# Photo Shoot of James Llewellin by Geoff Collins



## supercell (Aug 23, 2005)

Enjoy


----------



## hilly (Jan 19, 2008)

lookin awesome mate


----------



## supercell (Aug 23, 2005)

Another


----------



## supercell (Aug 23, 2005)




----------



## jjb1 (Jun 28, 2007)

im really happy for you getting your pro card

well done bro

p.s thats a new pose above isnt it looks cool though


----------



## weeman (Sep 6, 2007)

mind blowing mate,mind blowing!


----------



## flexwright (Oct 2, 2008)

pics are great mate, any more front shots for us


----------



## supercell (Aug 23, 2005)




----------



## matt p (May 11, 2006)

goood pics james, the 2nd one is very Kai Greene like! awesome!


----------



## supercell (Aug 23, 2005)




----------



## ajfitness (Mar 13, 2007)

mate, waist is tiny compared to previous years! much more symmetry and proportion too, in that last one, the shape and definition between delts and tries looks carved from wood! wicked mate, simply wicked! (p.s - loving the diet.....still!)

Alex.s


----------



## supercell (Aug 23, 2005)




----------



## MASSIVEMONSTER (May 28, 2006)

Awesome mate. Really glad for you turning pro, you have worked so hard for it.


----------



## supercell (Aug 23, 2005)

Another couple


----------



## flexwright (Oct 2, 2008)

will say one thing mate, you sure your a middleweight


----------



## supercell (Aug 23, 2005)

Last couple


----------



## Fivos (Sep 1, 2004)

Wicked shots James...when were these taken?

Fivos


----------



## willsey4 (Apr 21, 2008)

Awesome pics. Favs are the front double bi and the front lat spread. Awesome arms - very jealous!


----------



## flexwright (Oct 2, 2008)

i think every man and his dog will be jealous dude


----------



## supercell (Aug 23, 2005)

They were taken monday night after about 8 litres of water!!!!!

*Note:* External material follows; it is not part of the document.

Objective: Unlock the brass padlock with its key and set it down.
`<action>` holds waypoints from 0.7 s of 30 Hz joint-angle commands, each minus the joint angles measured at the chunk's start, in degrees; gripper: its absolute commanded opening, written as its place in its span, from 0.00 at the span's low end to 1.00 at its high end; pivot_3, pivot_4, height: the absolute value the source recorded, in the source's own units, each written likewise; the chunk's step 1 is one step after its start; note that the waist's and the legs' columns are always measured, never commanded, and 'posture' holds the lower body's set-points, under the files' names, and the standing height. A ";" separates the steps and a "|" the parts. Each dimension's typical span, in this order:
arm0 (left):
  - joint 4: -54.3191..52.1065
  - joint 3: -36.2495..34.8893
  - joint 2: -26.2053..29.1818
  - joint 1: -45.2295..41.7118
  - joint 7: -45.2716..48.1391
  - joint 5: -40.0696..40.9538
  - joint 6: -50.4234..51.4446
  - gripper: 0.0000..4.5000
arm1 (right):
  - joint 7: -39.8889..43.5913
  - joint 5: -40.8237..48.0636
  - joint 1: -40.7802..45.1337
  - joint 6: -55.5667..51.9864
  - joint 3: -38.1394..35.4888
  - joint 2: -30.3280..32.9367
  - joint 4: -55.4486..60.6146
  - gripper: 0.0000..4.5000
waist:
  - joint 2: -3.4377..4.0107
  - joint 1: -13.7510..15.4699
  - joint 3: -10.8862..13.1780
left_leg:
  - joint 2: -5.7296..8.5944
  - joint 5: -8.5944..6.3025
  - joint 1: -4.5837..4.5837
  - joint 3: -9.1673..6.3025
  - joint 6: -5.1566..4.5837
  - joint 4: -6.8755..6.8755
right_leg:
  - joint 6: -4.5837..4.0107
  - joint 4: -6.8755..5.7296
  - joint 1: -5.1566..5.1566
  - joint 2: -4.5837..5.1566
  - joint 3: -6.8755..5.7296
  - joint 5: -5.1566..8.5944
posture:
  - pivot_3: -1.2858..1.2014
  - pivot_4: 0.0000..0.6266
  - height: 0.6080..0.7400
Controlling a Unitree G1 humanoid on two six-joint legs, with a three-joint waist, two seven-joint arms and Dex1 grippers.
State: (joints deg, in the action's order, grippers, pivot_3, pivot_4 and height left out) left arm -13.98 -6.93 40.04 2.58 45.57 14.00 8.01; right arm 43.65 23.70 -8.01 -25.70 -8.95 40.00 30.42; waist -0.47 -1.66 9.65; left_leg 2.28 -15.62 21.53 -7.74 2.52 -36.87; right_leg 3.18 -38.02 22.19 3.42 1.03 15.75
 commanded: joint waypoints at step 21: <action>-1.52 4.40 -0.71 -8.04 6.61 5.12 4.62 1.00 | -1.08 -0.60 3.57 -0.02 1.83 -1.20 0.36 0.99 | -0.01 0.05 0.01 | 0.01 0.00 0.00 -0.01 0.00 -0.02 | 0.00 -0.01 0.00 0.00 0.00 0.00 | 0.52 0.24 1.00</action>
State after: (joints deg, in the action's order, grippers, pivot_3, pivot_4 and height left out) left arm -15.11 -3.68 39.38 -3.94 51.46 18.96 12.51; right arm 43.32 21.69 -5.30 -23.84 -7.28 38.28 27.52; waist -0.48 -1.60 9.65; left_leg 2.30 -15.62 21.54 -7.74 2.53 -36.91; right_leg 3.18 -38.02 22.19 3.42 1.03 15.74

Had smoothed over a bit from the TGI's and the curry the night before but felt full as a house!!!

J


----------



## Ollie B (Mar 14, 2007)

nice pics james


----------



## 3752 (Jan 7, 2005)

did you bump into Stuart James he was having a photo shoot with Geoff in the morning....

excellant pics mate


----------



## Ex-SRD (Sep 9, 2008)

Look great mate - but you must know that by now!


----------



## Littleluke (Nov 21, 2005)

Great pictures James mate. See you Sunday!


----------



## stevie flynn (Sep 5, 2006)

just brilliant james...

that most muscular hands together shot is just out of this world..

steve


----------



## supercell (Aug 23, 2005)

Pscarb said:


> did you bump into Stuart James he was having a photo shoot with Geoff in the morning....
> 
> excellant pics mate


No mate, we ended up getting there quite late just as it was getting dark. I saw some of Stuarts photo's tho.........2 words......Man mountain!!!! :thumb:

J


----------



## MXMAD (Oct 11, 2007)

WOW

Looking good mate


----------



## pea head (May 28, 2008)

awesome mate!


----------



## 360evo (Apr 21, 2008)

Echoing Pea head, awesome.. absolutely awesome!


----------



## Marsbar (Nov 10, 2007)

A pro in every sense of the word - from your physique to the way you carry yourself .. a well deserved winner


----------



## hertderg (Jun 15, 2007)

I agree with Stevie Flynn - that's always been my fav pose of yours. Great pics James, fantastic keep sakes.


----------



## jordan2jones (Mar 7, 2008)

Hey mate congratulations you were outstanding on the weekend awsome mate!!!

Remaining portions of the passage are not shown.